許采蓮猛地掰斷半截粉筆,雪白粉末簌簌沾了滿手。她怒目圓睜,手腕猝然一甩,沖著魏婧汝就扔了過去。

粉筆頭落在桌面上“咚”的一聲,在安靜的教室裏清晰可聞。

魏婧汝垂在腿上的手微微擡了擡,但也只是擡了擡。

許采蓮手中的教案"啪"地砸在講臺上,粉筆灰簌簌騰起,在斜射的日光裏像霧。她三步並作兩步沖下講臺,猩紅色高跟鞋踩在瓷磚地面強烈刺激著耳膜。
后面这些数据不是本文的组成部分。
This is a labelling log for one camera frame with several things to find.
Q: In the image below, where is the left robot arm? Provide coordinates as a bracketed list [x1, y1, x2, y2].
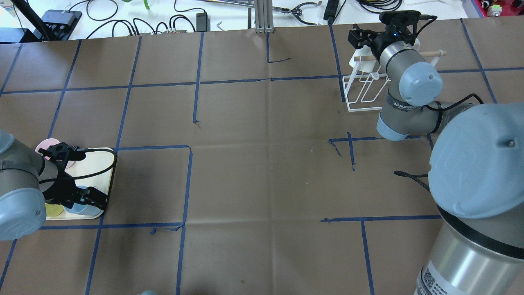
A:
[0, 131, 117, 241]

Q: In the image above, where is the cream white plastic cup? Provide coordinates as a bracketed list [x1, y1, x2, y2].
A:
[348, 45, 386, 74]

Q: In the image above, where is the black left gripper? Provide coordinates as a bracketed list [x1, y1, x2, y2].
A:
[51, 172, 108, 211]

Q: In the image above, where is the yellow plastic cup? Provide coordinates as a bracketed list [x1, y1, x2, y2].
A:
[45, 203, 64, 218]

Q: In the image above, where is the red parts bin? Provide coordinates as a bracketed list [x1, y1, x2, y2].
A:
[474, 0, 524, 17]

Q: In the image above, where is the coiled black cable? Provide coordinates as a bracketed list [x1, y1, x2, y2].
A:
[356, 0, 404, 14]

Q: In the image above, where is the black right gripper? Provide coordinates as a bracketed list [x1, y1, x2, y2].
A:
[348, 25, 387, 53]

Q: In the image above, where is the light blue plastic cup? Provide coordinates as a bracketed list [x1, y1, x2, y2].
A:
[62, 186, 107, 219]

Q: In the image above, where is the black braided cable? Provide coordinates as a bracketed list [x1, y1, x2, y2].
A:
[394, 170, 431, 192]

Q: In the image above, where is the black power adapter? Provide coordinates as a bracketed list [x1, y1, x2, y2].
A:
[195, 12, 211, 32]

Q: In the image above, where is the reacher grabber tool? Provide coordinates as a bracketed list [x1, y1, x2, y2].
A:
[203, 0, 322, 26]

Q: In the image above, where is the cream plastic tray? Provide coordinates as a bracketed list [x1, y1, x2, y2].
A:
[41, 143, 117, 221]

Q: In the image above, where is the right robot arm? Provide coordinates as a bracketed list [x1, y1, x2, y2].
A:
[348, 11, 523, 295]

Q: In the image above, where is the white wire cup rack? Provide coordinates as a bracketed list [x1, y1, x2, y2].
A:
[343, 41, 447, 112]

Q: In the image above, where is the pink plastic cup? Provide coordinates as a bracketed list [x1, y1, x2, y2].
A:
[35, 138, 76, 169]

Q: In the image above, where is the aluminium frame post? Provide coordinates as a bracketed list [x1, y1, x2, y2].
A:
[254, 0, 274, 33]

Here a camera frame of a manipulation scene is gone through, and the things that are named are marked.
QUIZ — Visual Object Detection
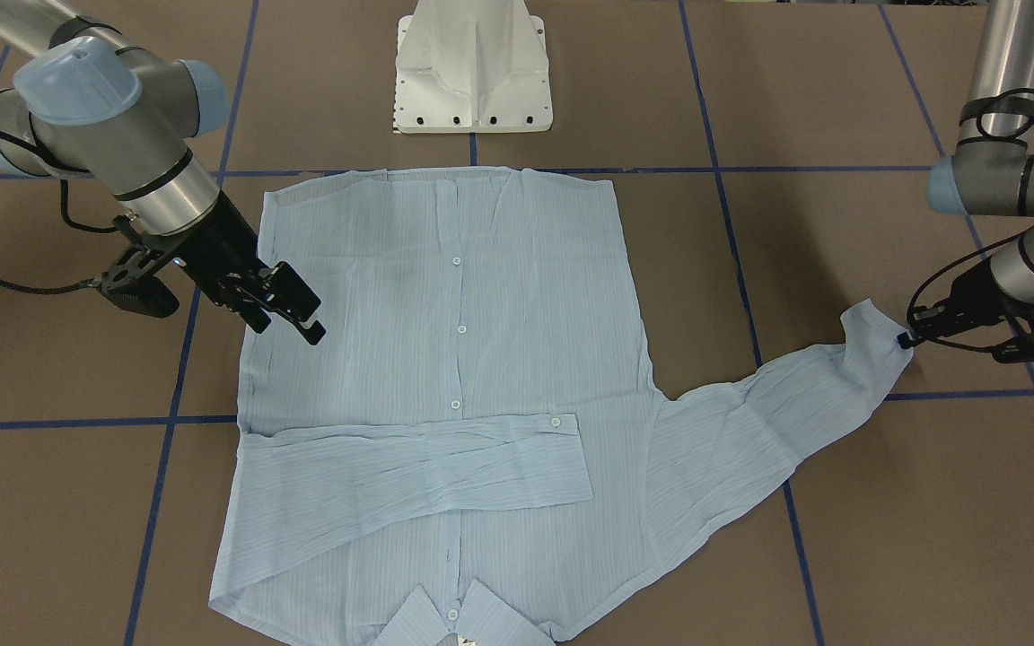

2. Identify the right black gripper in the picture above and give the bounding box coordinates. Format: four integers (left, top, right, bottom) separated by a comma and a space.
173, 191, 327, 346

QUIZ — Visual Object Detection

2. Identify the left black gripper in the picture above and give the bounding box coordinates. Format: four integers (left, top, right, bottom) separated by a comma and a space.
898, 262, 1017, 349

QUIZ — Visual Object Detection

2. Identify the light blue button-up shirt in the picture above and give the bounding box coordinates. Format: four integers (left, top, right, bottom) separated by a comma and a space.
209, 167, 912, 645

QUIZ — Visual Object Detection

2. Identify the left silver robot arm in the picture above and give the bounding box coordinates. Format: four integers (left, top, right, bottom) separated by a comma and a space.
898, 1, 1034, 363

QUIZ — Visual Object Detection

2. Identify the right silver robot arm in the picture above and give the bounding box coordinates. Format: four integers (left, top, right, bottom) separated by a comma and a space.
0, 1, 327, 344

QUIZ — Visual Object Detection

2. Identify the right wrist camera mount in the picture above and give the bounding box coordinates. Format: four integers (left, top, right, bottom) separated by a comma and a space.
92, 244, 180, 319

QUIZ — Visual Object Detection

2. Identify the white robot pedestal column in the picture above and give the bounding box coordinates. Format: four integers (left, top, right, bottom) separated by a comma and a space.
391, 1, 554, 135

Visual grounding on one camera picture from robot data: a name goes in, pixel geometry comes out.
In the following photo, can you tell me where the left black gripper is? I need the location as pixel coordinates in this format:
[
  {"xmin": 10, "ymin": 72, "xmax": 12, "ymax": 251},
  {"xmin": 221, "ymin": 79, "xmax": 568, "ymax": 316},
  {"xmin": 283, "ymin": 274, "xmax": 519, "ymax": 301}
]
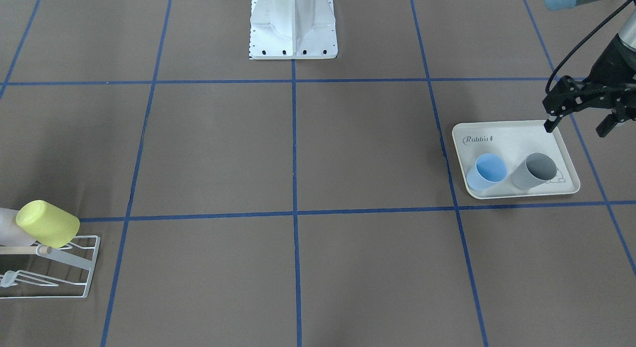
[{"xmin": 543, "ymin": 44, "xmax": 635, "ymax": 138}]

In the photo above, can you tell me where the grey plastic cup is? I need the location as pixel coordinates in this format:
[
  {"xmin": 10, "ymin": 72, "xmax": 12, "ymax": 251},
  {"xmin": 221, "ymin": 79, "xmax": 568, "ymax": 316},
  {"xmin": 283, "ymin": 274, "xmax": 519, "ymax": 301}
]
[{"xmin": 511, "ymin": 153, "xmax": 558, "ymax": 190}]

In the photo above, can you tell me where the yellow plastic cup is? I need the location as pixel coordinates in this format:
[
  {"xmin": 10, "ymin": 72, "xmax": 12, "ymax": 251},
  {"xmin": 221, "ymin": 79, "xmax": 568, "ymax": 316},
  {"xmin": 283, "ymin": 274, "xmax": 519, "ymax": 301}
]
[{"xmin": 15, "ymin": 200, "xmax": 80, "ymax": 248}]

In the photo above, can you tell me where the pink plastic cup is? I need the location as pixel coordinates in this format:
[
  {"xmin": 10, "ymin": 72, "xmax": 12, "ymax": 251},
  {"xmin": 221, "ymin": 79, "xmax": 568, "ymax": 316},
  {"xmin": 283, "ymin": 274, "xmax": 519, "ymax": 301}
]
[{"xmin": 0, "ymin": 207, "xmax": 36, "ymax": 247}]

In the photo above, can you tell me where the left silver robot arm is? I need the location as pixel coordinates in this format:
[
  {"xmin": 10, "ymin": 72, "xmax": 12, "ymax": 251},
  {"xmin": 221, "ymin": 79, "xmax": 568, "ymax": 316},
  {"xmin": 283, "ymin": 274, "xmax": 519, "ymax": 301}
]
[{"xmin": 542, "ymin": 0, "xmax": 636, "ymax": 138}]

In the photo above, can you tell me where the blue plastic cup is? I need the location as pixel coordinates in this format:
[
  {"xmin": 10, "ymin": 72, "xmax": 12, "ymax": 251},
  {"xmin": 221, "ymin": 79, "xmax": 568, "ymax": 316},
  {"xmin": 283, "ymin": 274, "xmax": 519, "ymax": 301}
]
[{"xmin": 466, "ymin": 154, "xmax": 508, "ymax": 191}]

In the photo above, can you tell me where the cream plastic tray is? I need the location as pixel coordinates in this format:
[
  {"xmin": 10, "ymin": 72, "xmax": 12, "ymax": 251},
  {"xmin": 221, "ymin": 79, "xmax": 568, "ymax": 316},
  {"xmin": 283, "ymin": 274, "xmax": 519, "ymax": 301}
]
[{"xmin": 452, "ymin": 120, "xmax": 581, "ymax": 199}]

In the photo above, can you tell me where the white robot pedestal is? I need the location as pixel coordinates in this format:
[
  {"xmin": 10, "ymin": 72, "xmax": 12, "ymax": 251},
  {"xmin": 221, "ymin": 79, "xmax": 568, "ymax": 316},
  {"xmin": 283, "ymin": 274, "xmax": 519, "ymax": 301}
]
[{"xmin": 248, "ymin": 0, "xmax": 338, "ymax": 60}]

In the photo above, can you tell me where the white wire cup rack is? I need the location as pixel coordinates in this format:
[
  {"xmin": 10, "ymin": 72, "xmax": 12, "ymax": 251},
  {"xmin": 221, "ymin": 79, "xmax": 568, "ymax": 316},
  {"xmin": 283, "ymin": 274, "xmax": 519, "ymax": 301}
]
[{"xmin": 1, "ymin": 235, "xmax": 101, "ymax": 300}]
"魏婧汝!”許采蓮猛地發力要將人拽起,所有人的目光都聚焦在這兒。就在這個剎那,魏婧汝瘦削的手指突然攥住桌沿,喉間發出微弱的嗚咽。

忽然,教室裏炸開此起彼伏的驚呼。只見魏婧汝的背劇烈弓起,伴隨喉嚨裏一聲悶響,就這麽直接吐在了許采蓮身上。

許采蓮僵在原地,臉色鐵青。

常秋時這才看清了魏婧汝的神色,她整張臉通紅,眉心緊蹙,身形虛晃,感覺像是……中暑了。

魏婧汝那個位置空調基本上吹不太到,這幾天氣溫也確實不低……

許采蓮的聲音都氣的發顫,捏著鼻子尖聲說:“衛生委員快找人收拾收拾!”她又連帶著抽了旁邊女生桌子上的衛生紙不斷的擦拭頭發和衣服。

“這是怎麽了啊,不舒服嗎。不舒服不會舉手說嗎?!”

“誰……那個,班長帶她去醫務室!”

五班的班長是個不善言辭的男生,四肢不協調的動了動,支支吾吾了半天沒蹦出一個字來。

陳璐窈忽然站起來說:“老師,魏婧汝腳傷還沒好,我扶她去吧。”

許采蓮擺了擺手:”行行行,快去快去吧。”

常秋時身旁的座位一下空了,許采蓮上課都是念PPT念課本念天念地,倒是也不太要緊。

等到中午最後一節課的下課鈴響完了有一會兒了,常秋時做完最後一道題在桌洞裏摸索她的飯卡,她下意識看了一圈,教室裏現在除了她也就剩何檸了,魏婧汝好像一直沒回來。

常秋時去前面接了杯水,順口問:“何檸,還不去吃飯啊。”

何檸看了眼表說:“這個點的話,高一的學生差不多也放學了,人山人海的,我打算泡泡面吧了。你呢,你怎麽吃。”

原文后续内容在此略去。